Problem description -> Each word in the data below should be copied exactly; the images should not.

====

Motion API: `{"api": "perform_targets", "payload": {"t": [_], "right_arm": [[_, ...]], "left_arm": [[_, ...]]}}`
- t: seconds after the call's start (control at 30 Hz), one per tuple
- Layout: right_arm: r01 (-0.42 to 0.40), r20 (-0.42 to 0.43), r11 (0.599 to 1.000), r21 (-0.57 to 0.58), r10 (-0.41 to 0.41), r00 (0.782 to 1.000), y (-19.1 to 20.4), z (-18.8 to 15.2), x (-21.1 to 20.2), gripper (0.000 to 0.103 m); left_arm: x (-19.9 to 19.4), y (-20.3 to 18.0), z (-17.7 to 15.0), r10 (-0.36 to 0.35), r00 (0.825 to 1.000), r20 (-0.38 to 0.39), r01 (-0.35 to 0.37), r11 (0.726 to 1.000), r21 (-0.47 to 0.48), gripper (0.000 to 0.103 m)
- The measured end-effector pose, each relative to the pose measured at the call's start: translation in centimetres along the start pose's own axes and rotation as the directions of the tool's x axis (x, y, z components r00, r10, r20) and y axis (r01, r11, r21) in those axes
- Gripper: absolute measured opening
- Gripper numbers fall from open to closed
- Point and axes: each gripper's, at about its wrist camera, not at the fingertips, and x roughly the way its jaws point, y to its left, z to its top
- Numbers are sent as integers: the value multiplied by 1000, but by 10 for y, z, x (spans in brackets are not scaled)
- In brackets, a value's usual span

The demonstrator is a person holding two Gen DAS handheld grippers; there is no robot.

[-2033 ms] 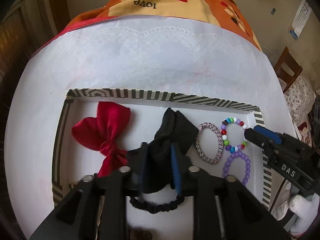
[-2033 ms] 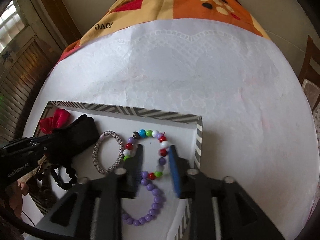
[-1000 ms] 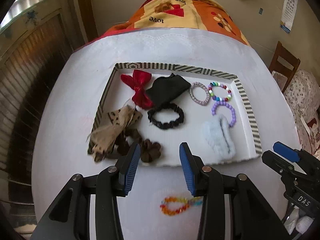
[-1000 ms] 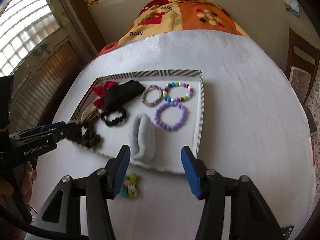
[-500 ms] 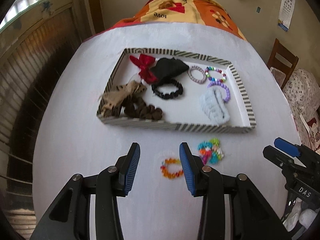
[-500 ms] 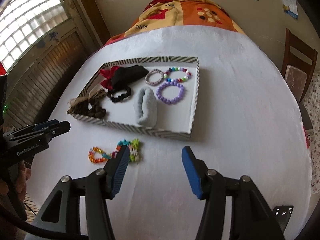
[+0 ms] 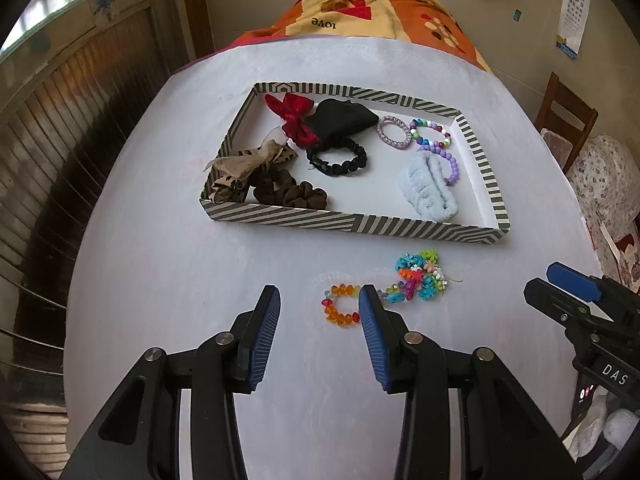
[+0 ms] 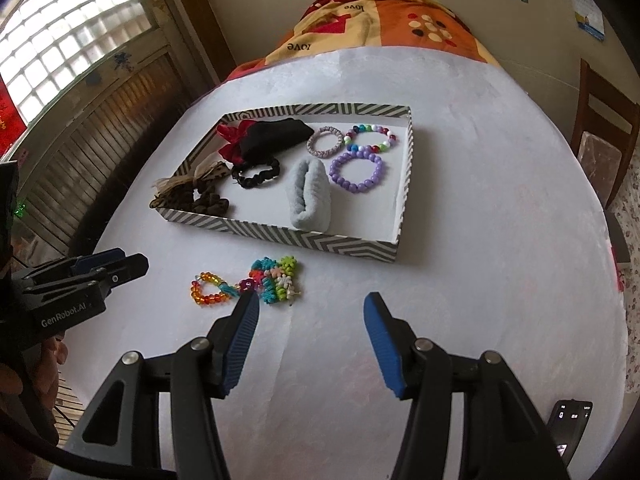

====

Exercise output ->
Motion API: `{"api": "perform_targets", "payload": {"t": [_], "right_arm": [[_, ...]], "left_arm": [[_, ...]]}}`
- t: seconds after the call's start (control at 30 Hz), one per tuple
- Layout: right_arm: r01 (-0.42 to 0.40), r20 (-0.42 to 0.43), r11 (0.599 to 1.000), r21 (-0.57 to 0.58), r10 (-0.41 to 0.41), r00 (0.782 to 1.000), y (-19.1 to 20.4), z (-18.8 to 15.2), x (-21.1 to 20.2), gripper (0.000 to 0.103 m); left_arm: x (-19.9 to 19.4), y (-20.3 to 18.0), z (-17.7 to 15.0), r10 (-0.36 to 0.35), r00 (0.825 to 1.000), r20 (-0.38 to 0.39), r01 (-0.35 to 0.37), r11 (0.726 to 1.000), r21 (-0.47 to 0.48), gripper (0.000 to 0.103 m)
- The measured end-effector pose, each relative to the pose measured at the call's start: translation in centimetres along the start pose's own axes and rotation as the directions of the tool's x axis (x, y, z components r00, r10, r20) and y axis (r01, r11, r21) in those axes
- Gripper: absolute measured opening
- Gripper numbers fall from open to closed
- Point and axes: each gripper's, at about its wrist camera, not at the fingertips, and x roughly the way its jaws point, y to its left, z to its top
- Numbers are sent as integers: the value multiplied by 1000, but by 10 for y, z, x (spans in brackets are not scaled)
- In brackets, a value's usual span

The demonstrator is a person holding two Gen DAS handheld grippers; there is no robot.

[-2033 ms] 
[-2033 ms] 
[-1000 ms] 
[-1000 ms] 
[-500 ms] 
[-500 ms] 
[+0 ms] 
[+0 ms] 

What this exercise required is now done.